Federal Treasurer Wayne Swan has been accused by the opposition of acting like the head of one of the big four banks by telling Australians they should not expect the full benefit of an interest rate cut.
The government has refused to pressure the banks to pass on an expected cut in the official cash rate on Tuesday in full, saying Australia was in a "more complicated environment" than when rates were cut last month.
It is widely expected that the RBA will cut the official rate of seven per cent by as much as half a percentage point.
Deputy Opposition Leader and treasury spokeswoman Julie Bishop said the banks were "hiding behind" Mr Swan and that he had to explain why they should not pass on the full benefit of next week's foreshadowed Reserve Bank cut to interest rates.
"The banks have not given an answer and we're only hearing from the treasurer," Ms Bishop told reporters in Perth today.
"In the Reserve Bank's latest financial stability review it is pointed out that our banks are strong, they are well capitalised, and they are making record profits.
"Yet on the other hand, Mr Swan is telling the Australian people that banks cannot afford to pass on an interest rate cut should the Reserve Bank cut interest rates next week.
"Mr Swan should stop acting like the CEO of one of the big banks and act like the treasurer of Australia."
Ms Bishop said Mr Swan should explain how much he believed the banks should be able to retain of the profits they received through an interest rate cut.
Earlier this year, the banks put up their margin half a percentage point above the official cash rate, saying they were facing increased costs, she said.
"That's when interest rates were going up and yet they still recorded record profits," Ms Bishop said.
"And so Australians are effectively paying half a per cent more in an increased margin that they were previously.
"We need the banks to step out from behind Mr swan and tell the Australian people why they should get the benefit of an interest rate cut and not the small businesses, the home owners, the families who need relief at this time."
She said that amid record profitability and decreasing interest rates, Australians should be told what level of profitability the banks needed to maintain "in these difficult financial times".
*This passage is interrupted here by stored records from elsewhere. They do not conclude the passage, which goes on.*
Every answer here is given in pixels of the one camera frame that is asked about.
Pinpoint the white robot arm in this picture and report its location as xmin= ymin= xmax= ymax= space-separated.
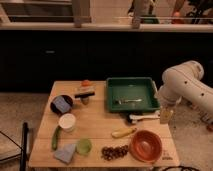
xmin=155 ymin=61 xmax=213 ymax=124

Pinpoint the white cup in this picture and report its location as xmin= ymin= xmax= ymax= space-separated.
xmin=58 ymin=113 xmax=76 ymax=132

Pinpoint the bunch of dark grapes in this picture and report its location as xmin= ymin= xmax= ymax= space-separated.
xmin=101 ymin=145 xmax=129 ymax=161

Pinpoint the yellow banana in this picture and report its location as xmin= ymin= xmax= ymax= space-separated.
xmin=111 ymin=128 xmax=136 ymax=138

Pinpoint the grey blue sponge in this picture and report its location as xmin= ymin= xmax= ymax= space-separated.
xmin=54 ymin=144 xmax=76 ymax=164

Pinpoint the orange fruit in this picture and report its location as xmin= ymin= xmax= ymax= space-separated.
xmin=81 ymin=80 xmax=91 ymax=87

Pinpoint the green round lid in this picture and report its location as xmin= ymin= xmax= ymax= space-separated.
xmin=76 ymin=139 xmax=92 ymax=155

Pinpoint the black pole stand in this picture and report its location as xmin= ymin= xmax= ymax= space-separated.
xmin=19 ymin=122 xmax=29 ymax=171

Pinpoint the orange bowl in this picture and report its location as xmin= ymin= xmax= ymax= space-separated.
xmin=129 ymin=130 xmax=162 ymax=163

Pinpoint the green plastic tray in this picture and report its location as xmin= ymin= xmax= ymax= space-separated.
xmin=106 ymin=77 xmax=160 ymax=113

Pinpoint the green cucumber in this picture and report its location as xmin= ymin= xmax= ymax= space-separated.
xmin=51 ymin=126 xmax=61 ymax=151

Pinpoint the blue cloth in bowl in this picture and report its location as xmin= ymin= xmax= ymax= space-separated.
xmin=53 ymin=96 xmax=71 ymax=113

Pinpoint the black bowl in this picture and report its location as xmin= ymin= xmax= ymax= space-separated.
xmin=50 ymin=95 xmax=73 ymax=115

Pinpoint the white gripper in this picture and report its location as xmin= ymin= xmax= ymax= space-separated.
xmin=155 ymin=85 xmax=181 ymax=124

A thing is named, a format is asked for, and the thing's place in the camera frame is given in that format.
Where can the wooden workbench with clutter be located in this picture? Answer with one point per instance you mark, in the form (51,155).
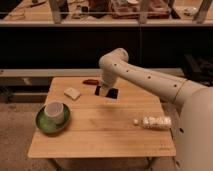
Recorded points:
(107,12)

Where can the black eraser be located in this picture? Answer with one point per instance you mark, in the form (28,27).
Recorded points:
(109,93)

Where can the dark red sausage toy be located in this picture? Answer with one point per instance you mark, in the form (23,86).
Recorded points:
(91,82)

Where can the white cup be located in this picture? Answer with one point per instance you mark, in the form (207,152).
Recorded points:
(55,111)

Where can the clear plastic bottle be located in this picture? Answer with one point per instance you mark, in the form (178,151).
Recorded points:
(149,122)

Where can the green plate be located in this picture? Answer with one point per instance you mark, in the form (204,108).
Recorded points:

Ms Bishop said she believed the US bailout package was "a solid start" in dealing with that country's credit crisis, but that the extent of the global financial crisis was yet to be seen.
"I don't believe we have yet seen the full extent of the fallout, most certainly not yet in the UK or Europe, and course there will be a flow-on effect through Asia and into Australia," she said.
"I think we have some months of difficult times ahead.